Comedy sequels are already tricky. Comedians often feel the need to heighten jokes that reached their apotheosis in the original movie; the Airplane becomes a space shuttle in Airplane II: The Sequel. But there’s a magic to the first time, seeing how the joke was built and pushed to its limits when the filmmakers believed it was their only shot to tell it. No joke can truly rely on clapter, a term coined by Seth Meyers for the low hanging fruit of head-nodding political comedy, but can be applied to nostalgic sequels begging for applause by playing the hits. But the allure of acknowledging the cultural import of a previously told joke is too great for some sequels to ignore.
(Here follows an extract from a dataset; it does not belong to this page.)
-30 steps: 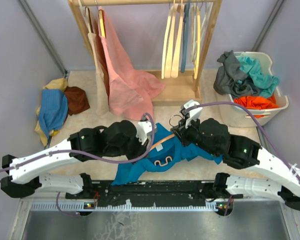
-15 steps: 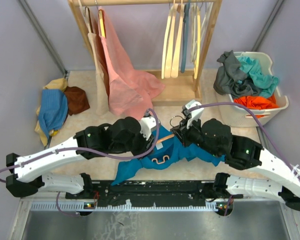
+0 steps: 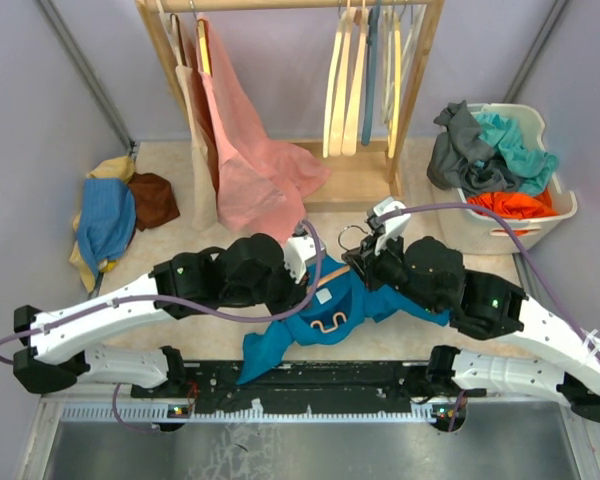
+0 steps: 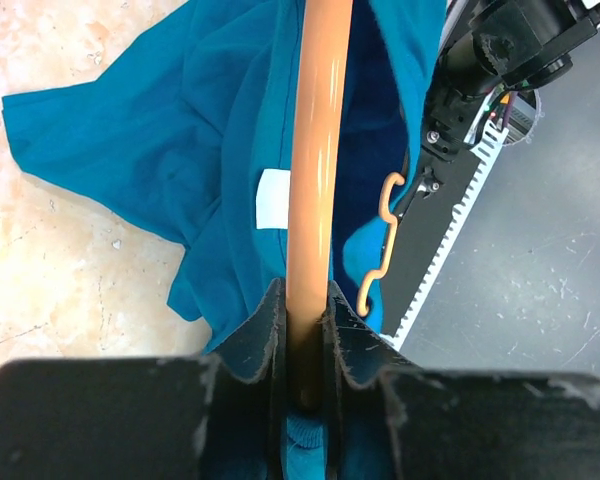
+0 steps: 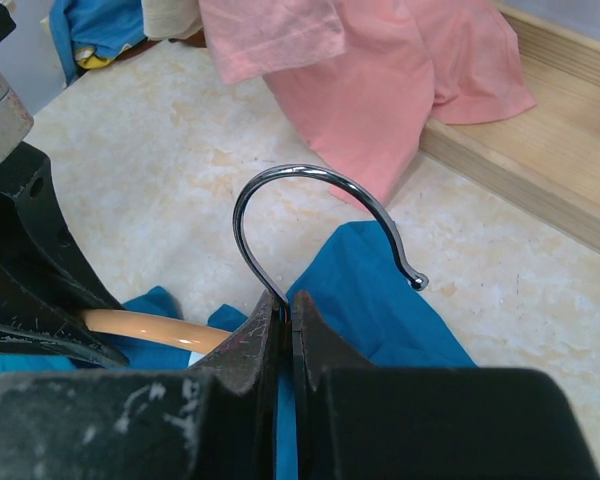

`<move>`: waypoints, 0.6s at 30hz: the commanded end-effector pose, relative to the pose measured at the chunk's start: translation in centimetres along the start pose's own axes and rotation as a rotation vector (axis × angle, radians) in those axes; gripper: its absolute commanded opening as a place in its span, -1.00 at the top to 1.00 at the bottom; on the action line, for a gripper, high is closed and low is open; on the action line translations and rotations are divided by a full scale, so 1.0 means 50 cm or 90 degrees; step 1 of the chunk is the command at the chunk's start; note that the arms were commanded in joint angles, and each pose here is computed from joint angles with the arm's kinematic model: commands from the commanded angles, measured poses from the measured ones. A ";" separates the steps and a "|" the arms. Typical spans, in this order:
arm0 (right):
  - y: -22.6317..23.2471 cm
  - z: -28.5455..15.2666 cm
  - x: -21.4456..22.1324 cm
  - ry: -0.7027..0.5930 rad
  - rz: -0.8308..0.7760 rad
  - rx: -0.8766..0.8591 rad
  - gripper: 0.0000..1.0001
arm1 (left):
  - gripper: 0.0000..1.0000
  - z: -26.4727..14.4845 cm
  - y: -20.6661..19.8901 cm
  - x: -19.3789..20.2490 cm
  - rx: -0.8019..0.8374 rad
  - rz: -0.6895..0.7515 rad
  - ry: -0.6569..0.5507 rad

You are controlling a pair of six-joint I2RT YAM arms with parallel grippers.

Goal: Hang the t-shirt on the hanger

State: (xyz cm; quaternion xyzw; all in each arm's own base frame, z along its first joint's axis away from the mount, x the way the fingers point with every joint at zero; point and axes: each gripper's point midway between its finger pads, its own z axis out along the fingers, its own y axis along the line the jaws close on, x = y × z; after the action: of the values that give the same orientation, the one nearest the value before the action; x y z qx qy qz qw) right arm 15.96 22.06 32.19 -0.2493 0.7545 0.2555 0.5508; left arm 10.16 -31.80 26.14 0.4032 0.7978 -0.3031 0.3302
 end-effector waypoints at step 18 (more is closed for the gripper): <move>-0.021 -0.042 -0.086 -0.061 0.059 0.037 -0.18 | 1.00 -0.087 0.065 -0.070 -0.108 0.012 -0.088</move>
State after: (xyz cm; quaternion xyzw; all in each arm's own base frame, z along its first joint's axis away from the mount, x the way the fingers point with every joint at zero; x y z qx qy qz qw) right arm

In Anchorman 2: The Legend Continues, it’s no longer enough to have Tim Robbins appear so the audience can wonder, “What is he doing here?” It needs VIPs Sacha Baron Cohen, Will Smith, Marion Cotillard, Liam Neeson, Jim Carrey, Tina Fey, Amy Poehler, and Kanye West to fill out its News Team Battle Royale. Others, like Dumb And Dumber To, feel the need to call back every unexplored nook of tossed-aside jokes to fuel the plot, turning an unseen Fraida Felcher into a central part of the plot. Ghostbusters: Afterlife turned nostalgia for Ghostbusters into the film’s emotional spine, resulting in the ghoulish sight of Harold Ramis’ ghost making a guest appearance in the film’s finale. While this reverence for hits can earn quick returns at the box office, the tail of these sequels is short. At this point, Dumb And Dumber To might be less remembered than the 2005 prequel, Dumb And Dumberer: When Harry Met Lloyd.
Spinal Tap II also attempts to restage old jokes, not by adding depth but by making them bigger and louder, particularly in the film’s final moments. Heightening the last film’s comically small stage prop, the band’s gigantic Stonehenge set is revealed as the band performs “Stonehenge” with Elton John. It’s not funnier, but it is definitely bigger and satisfies anyone in the audience screaming requests for the song. Still, for a brief second, it feels like the whole film is building toward the massive prop killing all three members and finding grim irony in the drummer leaving unscathed. Alas, they merely break their legs. The end really does continue.
There’s simply nothing funny about having respect for the past. It’s probably why the year’s first good legacy comedy sequel, 2025’s The Naked Gun, quickly gets its crying out of the way before resetting the character back to the film’s base reality. This Is Spinal Tap is a classic because of its irreverent drubbing of the self-serious rockers that have always dominated the screen, from The Last Waltz to Metallica: Some Kind Of Monster and beyond. Now earnestly bought into its own bit, Spinal Tap has lost its ability to spoof anything other than itself—and it’s too respectful to even do that.